■ What is required ■
Return the listing below in full, with every line exactly as it is.

■ Data extract ■
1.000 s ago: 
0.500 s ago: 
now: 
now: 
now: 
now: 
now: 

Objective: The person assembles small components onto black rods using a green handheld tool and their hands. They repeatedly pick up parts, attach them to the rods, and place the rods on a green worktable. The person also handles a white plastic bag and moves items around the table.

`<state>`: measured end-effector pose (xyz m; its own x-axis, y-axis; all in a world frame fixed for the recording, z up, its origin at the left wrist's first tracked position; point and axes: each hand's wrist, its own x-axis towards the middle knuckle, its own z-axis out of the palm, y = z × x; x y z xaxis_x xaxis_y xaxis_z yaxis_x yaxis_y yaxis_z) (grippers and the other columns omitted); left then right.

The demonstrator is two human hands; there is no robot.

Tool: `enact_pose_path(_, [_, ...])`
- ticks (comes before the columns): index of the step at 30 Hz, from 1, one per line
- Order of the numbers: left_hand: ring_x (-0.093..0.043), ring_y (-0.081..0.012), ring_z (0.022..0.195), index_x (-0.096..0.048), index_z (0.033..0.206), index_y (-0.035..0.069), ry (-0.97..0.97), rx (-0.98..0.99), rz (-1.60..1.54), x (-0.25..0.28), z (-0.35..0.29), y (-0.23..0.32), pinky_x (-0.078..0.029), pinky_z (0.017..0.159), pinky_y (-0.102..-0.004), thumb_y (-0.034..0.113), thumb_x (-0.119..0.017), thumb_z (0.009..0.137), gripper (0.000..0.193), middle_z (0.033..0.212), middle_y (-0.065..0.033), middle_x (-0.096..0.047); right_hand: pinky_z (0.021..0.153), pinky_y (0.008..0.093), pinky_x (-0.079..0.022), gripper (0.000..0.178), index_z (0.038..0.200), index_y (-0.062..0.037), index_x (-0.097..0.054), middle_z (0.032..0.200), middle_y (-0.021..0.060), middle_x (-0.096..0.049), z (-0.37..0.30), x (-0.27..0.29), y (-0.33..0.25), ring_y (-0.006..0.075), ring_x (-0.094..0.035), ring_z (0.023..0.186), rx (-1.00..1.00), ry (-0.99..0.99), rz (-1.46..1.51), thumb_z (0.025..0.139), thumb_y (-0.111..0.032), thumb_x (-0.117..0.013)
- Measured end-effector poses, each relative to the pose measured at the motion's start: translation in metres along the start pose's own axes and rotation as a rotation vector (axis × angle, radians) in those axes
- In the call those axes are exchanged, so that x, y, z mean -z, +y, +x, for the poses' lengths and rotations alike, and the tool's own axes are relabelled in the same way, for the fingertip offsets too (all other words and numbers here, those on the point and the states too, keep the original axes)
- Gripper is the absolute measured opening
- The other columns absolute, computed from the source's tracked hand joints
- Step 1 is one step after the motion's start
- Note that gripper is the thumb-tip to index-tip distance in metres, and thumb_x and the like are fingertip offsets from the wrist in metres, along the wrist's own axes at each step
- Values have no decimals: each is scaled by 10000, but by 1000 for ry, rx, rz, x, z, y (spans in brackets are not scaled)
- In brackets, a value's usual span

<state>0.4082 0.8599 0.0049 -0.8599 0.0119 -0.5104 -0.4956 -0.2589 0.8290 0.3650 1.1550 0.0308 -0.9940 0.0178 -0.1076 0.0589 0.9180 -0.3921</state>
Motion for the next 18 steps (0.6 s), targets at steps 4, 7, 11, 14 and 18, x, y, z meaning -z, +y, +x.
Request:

■ Solution below ■
1.000 s ago: 
0.500 s ago: 
now: 
now: 
now: 
now: 
now: 

Objective: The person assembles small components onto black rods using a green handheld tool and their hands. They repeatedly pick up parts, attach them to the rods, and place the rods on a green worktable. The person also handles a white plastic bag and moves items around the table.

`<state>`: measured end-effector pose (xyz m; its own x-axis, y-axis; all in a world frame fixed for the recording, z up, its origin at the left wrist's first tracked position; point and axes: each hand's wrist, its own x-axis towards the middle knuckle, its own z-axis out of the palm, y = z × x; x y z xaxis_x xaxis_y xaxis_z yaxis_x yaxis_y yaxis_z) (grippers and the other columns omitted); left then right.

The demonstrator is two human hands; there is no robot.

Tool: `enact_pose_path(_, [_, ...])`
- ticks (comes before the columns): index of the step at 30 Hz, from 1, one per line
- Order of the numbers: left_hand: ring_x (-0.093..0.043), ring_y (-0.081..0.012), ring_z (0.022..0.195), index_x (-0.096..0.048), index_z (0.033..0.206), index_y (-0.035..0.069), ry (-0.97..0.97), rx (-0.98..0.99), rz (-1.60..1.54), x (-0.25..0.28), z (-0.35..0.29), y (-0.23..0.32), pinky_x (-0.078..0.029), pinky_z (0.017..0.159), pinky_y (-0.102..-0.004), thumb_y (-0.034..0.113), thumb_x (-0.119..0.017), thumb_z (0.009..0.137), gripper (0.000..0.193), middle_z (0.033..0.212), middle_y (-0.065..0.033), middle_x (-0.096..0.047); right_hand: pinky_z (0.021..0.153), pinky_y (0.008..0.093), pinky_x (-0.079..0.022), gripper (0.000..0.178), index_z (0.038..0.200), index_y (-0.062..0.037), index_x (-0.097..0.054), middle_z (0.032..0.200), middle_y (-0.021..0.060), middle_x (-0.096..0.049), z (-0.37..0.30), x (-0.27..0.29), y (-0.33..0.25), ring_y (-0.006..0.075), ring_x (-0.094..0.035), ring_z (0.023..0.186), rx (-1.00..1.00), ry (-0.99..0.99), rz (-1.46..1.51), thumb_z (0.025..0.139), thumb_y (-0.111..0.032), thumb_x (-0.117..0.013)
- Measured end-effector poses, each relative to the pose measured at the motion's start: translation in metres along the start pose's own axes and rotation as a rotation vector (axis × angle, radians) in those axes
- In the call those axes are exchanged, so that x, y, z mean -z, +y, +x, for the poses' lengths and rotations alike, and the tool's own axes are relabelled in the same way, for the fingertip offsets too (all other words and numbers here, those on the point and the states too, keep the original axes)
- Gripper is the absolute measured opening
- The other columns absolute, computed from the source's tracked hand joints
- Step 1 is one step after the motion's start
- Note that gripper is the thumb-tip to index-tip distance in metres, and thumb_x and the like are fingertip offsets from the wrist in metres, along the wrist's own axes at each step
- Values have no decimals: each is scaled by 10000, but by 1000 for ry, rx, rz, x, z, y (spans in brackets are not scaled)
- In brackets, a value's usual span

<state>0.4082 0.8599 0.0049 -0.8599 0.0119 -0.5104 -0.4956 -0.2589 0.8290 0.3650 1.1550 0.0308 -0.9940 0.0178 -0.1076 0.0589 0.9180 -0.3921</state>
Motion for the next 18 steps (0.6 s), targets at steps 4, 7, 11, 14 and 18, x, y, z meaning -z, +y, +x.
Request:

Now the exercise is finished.